Directions for this task:
Please output the listing exactly as it stands, but omit any images.

Stored data Start Marker

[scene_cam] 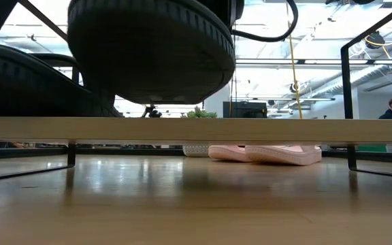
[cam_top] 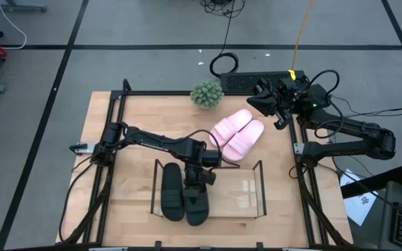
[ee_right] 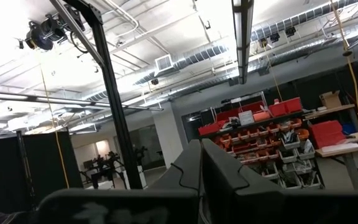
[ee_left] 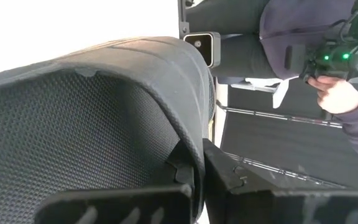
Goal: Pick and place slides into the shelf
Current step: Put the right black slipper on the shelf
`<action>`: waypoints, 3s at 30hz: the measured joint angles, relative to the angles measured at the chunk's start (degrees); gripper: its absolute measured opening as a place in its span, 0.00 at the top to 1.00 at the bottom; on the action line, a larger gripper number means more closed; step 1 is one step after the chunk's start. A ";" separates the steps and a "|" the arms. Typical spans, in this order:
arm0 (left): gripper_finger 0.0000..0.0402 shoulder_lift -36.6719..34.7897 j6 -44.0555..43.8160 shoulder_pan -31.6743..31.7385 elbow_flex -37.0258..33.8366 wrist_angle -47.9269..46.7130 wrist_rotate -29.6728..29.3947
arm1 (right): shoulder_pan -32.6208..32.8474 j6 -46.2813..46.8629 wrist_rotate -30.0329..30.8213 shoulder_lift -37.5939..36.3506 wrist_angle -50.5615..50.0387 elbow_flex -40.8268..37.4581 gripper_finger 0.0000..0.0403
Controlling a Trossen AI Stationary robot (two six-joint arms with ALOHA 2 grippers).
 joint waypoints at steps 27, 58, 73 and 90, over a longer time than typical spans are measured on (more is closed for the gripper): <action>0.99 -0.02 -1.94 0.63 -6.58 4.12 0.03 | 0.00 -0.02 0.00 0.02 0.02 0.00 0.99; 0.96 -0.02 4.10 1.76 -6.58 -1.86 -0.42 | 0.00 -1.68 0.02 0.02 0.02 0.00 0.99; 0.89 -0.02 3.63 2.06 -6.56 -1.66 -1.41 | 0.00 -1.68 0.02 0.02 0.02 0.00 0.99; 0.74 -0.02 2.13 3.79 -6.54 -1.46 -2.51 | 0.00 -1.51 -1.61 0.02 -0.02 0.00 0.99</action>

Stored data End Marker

Answer space:
[scene_cam] 
[cam_top] 
[ee_right] 
[ee_left] 
Goal: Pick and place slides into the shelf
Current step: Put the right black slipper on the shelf
`<action>`: waypoints, 3s at 30hz: the measured joint angles, relative to the angles measured at the chunk's start (degrees); gripper: its absolute measured opening as a place in its span, 0.00 at the top to 1.00 at the bottom; on the action line, a larger gripper number means more closed; step 1 is one step after the chunk's start. A ";" separates the steps and a "|" the arms. Typical spans, in this order:
arm0 (left): gripper_finger 0.0000..0.0402 shoulder_lift -36.6719..34.7897 j6 -44.0555..43.8160 shoulder_pan -31.6743..31.7385 elbow_flex -37.0258..33.8366 wrist_angle -47.9269..46.7130 wrist_rotate -29.6728..29.3947
arm1 (right): shoulder_pan -32.6208..32.8474 j6 -46.2813..46.8629 wrist_rotate -30.0329..30.8213 shoulder_lift -37.5939..36.3506 wrist_angle -50.5615..50.0387 elbow_flex -40.8268..37.4581 gripper_finger 0.0000..0.0403
Controlling a Trossen AI Stationary robot (two six-joint arms with ALOHA 2 grippers).
 joint waypoints at steps 27, 58, 73 and 90, over a longer time than typical spans are measured on (more is closed for the gripper): <action>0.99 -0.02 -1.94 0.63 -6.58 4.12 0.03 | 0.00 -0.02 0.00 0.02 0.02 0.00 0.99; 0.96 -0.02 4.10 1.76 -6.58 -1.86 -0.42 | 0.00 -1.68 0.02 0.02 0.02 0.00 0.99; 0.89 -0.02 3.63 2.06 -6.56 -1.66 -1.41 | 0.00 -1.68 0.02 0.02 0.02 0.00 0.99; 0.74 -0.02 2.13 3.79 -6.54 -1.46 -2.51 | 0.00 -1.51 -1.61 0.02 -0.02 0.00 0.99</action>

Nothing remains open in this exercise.